GSLV is an expendable launch system operated by the Indian Space Research Organisation. It has been used in thirteen launches to date, since its first launch in 2001 to the most recent one this month.

According to a press release, the total fund requirement is around US $393.2 million and includes the cost of five GSLV vehicles, essential facility augmentation, programme management, and the launch campaign.

This fourth phase is expected to meet the launch requirement of satellites that provide critical satellite navigation services, data relay communications to support the Indian Human Spaceflight Programme, and the next interplanetary mission to Mars. This will also ensure the continuity of production in Indian industry, the release said.

One of the very significant outcomes of the GSLV Continuation Programme is “mastering the highly complex cryogenic propulsion technology”, which is an essential technological capability to launch communication satellites to GTO.

GSLV has established itself as a reliable launch vehicle for communication, navigation, meteorological satellites, and for interplanetary missions.

India has been pushing for developments in space technology and more communications satellites.

Last month, ISRO launched the country’s first electronic surveillance satellite, EMISAT. A space-based electronic intelligence or ELINT from the spacecraft was able to provide location and information about hostile radars placed at the borders.

According to an ISRO release, two solar arrays were deployed automatically. The ISRO Telemetry Tracking and Command Network at Bengaluru assumed control of the satellite. The multi-orbit mission lasted three hours. Overall, three sets of payloads were let out at three different orbits in space.

Soon after take-off, EMISAT was ejected first and then the small ‘cube’ satellites, belonging to four countries were released. To get the lower orbit, the fourth stage of the rocket or PS4 had to be restarted twice.
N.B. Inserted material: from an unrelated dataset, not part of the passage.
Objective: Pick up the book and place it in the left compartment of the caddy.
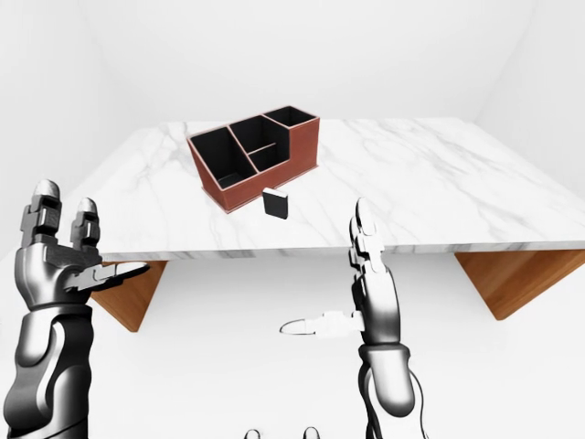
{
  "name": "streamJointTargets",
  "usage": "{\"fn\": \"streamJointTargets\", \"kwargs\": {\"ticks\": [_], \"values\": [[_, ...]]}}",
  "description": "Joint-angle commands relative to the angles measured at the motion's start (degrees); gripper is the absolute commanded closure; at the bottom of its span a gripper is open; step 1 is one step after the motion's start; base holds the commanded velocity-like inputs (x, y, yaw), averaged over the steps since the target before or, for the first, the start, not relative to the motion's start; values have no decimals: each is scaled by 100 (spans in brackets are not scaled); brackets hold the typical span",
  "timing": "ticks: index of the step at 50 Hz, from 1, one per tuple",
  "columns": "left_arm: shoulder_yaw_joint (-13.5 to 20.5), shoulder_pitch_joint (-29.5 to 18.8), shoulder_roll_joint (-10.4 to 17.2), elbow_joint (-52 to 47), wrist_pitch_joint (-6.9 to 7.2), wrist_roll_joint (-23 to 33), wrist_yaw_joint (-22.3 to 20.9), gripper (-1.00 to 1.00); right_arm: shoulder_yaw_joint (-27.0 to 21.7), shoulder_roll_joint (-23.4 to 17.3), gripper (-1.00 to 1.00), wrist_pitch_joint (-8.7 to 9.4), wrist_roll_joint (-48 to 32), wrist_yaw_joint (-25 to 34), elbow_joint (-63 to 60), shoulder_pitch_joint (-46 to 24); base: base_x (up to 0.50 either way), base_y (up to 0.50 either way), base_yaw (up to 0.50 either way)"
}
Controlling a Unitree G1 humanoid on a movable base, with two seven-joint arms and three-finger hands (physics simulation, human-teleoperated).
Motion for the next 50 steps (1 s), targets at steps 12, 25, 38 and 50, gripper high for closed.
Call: {"fn": "streamJointTargets", "kwargs": {"ticks": [12, 25, 38, 50], "values": [[34, 15, -4, -67, 0, -23, -2, -100, 57, -17, -100, 0, 153, 89, -131, 128, 15, 46, 0], [63, 29, -2, -155, 0, -63, 14, -100, 100, -43, -100, 0, 140, 130, -43, 112, 50, 3, 0], [77, 45, -2, -218, 0, -76, 22, -100, 157, -53, -100, 0, 5, 82, -50, 90, 50, 9, 0], [119, 52, 0, -294, 0, -107, 30, -100, 192, -68, -100, 0, -4, 64, -59, 107, 50, 30, 0]]}}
ISRO has started reusing PS4 as an innovated, low-cost, space-friendly test bed for microgravity experiments.

For further progress, over the next three years, ISRO plans to build and launch a number of satellites, with earth observation systems overtaking communication satellites as its main focus. Also, a considerable budget has been allocated towards space science and exploration.

Last year, with the announcement of the Indian Human Spaceflight Programme (HSP), ISRO is increasing its space science and exploration efforts. In addition to HSP and its crewed orbital spacecraft Gaganyaan, which is aiming for a test launch in 2020 (unmanned), ISRO is also developing its first solar probe, Aditya, scheduled to launch in 2021. ISRO is also working on its second Mars Orbiter Mission for launch in 2022-2023, followed by a Venus orbiter, Shukrayaan-1, which is presumably still in its design phase.